North Mountain sits on 960 acres in Shenandoah County, one of the driest areas in the Eastern United States (good for letting the grapes get ripe and juicy on the vine). Most of the grapes are grown on the estate, with the vines tended by John’s stepfather, Brad Foster. The soil’s high limestone content gives the wines a distinctive taste. A good example is the Vidal Blanc, a unique expression of the wine that is dry, but not overpowering.
As they entered the tasting room, the Wine Dogs were greeted by John and Wolfie, a 4-month-old Belgian Sheep Dog, one of two new canine members of the North Mountain family. The other is Susie Q, a rescue beagle (Go Beagle!).
The lovely Lee led the Wine Dogs through a regular tasting of seven wines, followed by a sampling of seven limited production wines. When they were done, Lee remarked on Roy’s tongue hanging from his mouth, commenting “I don’t know if he’s had a lot of wine.”
The Wine Dogs found the 2006 Cabernet Franc Reserve had an especially nice finish. Lee told us the Mountain Midnight, a Port-style wine but softer and less sweet, made her “want to sing and dance,” but it was the 2005 Chambourcin that got Munchkin up on her hind legs. Not usually much for fruit, Munchkin couldn’t resist the Mountain Sunset Apple Blush, and the Spiced Holiday Wine, warmed in the microwave, was a great antidote to the winter chill.

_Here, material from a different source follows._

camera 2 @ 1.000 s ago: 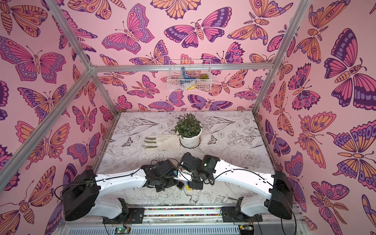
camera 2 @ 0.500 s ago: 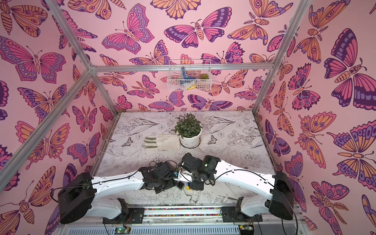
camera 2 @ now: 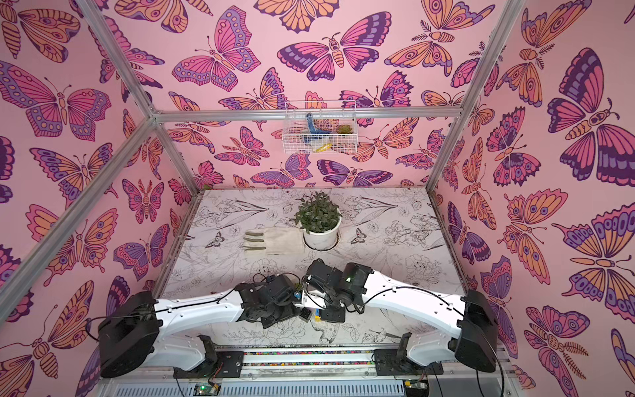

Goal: Assemble a giraffe with lego
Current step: Adjust the lego brick at the center of the board.

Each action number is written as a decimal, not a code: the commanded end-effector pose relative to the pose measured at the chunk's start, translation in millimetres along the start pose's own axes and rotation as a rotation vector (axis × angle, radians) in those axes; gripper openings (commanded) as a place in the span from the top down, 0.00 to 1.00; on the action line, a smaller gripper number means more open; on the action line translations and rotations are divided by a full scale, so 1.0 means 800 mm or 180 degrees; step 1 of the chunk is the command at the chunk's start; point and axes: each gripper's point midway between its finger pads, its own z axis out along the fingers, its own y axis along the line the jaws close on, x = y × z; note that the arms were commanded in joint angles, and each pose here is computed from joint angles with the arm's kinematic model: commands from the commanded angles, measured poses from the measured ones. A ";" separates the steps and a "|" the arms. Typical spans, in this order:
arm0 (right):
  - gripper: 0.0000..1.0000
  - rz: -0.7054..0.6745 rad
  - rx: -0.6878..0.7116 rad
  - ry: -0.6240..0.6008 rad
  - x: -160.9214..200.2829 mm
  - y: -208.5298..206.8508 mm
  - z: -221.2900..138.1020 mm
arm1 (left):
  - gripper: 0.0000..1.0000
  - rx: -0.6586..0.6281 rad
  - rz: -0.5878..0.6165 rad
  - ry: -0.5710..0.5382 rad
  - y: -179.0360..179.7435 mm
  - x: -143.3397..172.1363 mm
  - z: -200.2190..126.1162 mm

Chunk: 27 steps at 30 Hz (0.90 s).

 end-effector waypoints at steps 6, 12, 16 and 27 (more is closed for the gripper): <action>0.77 0.0170 0.0172 -0.0101 -0.005 -0.015 -0.004 | 0.13 -0.0414 0.0024 0.0142 0.047 0.030 0.006; 0.77 0.0178 0.0188 -0.0082 -0.003 -0.017 -0.003 | 0.13 -0.0421 0.0024 0.0132 0.049 0.035 0.005; 0.77 0.0218 0.0223 -0.0065 0.000 -0.021 -0.001 | 0.14 -0.0417 0.0037 0.0125 0.050 0.039 0.004; 0.77 0.0759 0.0255 -0.0257 0.021 -0.040 -0.013 | 0.14 -0.0384 0.0047 0.0064 0.047 0.040 0.003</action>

After tasting the '07 Claret (100 percent Cabernet Sauvignon), which John said will mature nicely if you set it down a year, the Wine Dogs chose a bottle of the '06 to enjoy. The indoor facilities were comfortable, with fireplace and large windows overlooking the still domant vines.

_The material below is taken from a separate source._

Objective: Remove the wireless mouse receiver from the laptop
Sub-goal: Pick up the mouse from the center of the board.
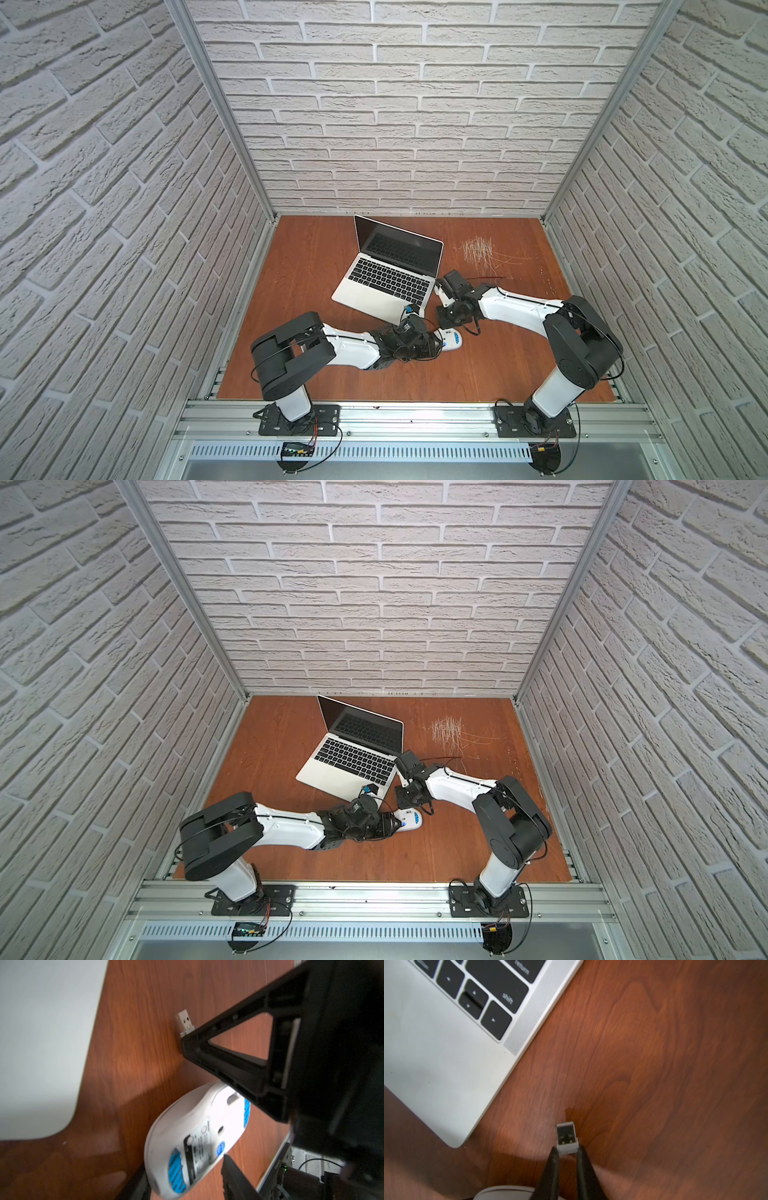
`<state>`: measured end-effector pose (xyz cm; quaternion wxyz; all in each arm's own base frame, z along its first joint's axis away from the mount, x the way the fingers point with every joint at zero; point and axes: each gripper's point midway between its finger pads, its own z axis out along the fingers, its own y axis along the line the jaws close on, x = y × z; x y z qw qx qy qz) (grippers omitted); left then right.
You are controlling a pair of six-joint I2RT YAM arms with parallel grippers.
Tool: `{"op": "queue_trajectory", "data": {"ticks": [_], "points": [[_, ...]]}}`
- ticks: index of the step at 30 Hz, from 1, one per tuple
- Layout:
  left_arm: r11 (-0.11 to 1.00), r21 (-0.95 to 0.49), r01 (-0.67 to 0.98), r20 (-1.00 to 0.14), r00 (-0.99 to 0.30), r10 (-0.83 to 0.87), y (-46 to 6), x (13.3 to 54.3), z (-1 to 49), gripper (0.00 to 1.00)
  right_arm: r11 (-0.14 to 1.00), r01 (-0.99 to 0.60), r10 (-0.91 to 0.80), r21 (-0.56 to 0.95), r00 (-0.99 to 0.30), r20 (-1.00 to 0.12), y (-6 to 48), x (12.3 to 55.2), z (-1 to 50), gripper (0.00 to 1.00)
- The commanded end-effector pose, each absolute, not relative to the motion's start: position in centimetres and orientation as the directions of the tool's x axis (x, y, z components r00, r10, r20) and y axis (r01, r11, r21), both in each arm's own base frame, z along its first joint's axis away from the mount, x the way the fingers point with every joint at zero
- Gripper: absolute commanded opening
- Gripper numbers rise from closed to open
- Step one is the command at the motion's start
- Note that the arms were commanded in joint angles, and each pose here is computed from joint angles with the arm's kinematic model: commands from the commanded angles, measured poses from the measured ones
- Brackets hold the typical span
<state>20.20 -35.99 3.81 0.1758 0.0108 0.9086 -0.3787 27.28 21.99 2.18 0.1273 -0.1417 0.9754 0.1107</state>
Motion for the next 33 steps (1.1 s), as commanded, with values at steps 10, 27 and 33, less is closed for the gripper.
{"op": "queue_trajectory", "data": {"ticks": [10,27,33], "points": [[0.639,-0.747,0.181,-0.344,-0.929,-0.139,-37.8,21.3,5.2,0.4,0.94,-0.282,-0.228,0.192,-0.938,-0.26,21.5,27.0,1.1,0.03],[0.67,-0.723,0.169,-0.356,-0.922,-0.152,-36.2,21.0,4.8,0.02,0.938,-0.276,-0.211,0.209,-0.934,-0.289,21.3,27.6,2.4,0.03],[0.659,-0.729,0.187,-0.369,-0.918,-0.148,-36.4,21.0,5.5,0.0,0.946,-0.262,-0.192,0.194,-0.929,-0.317,20.2,28.2,4.4,0.03]]}}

The Wine Dogs are planning a return visit to North Mountain on February 28 for the annual Chili Cook-Off, where Roy’s dad will compete for top chili dog.
INTRODUCING IZZY: No, you’re not seeing double. The third Wine Dog (in the middle) is Isabella. Like Roy, Izzy is a Pomeranian. Although new to winetasting, she is quickly developing a taste for the grape.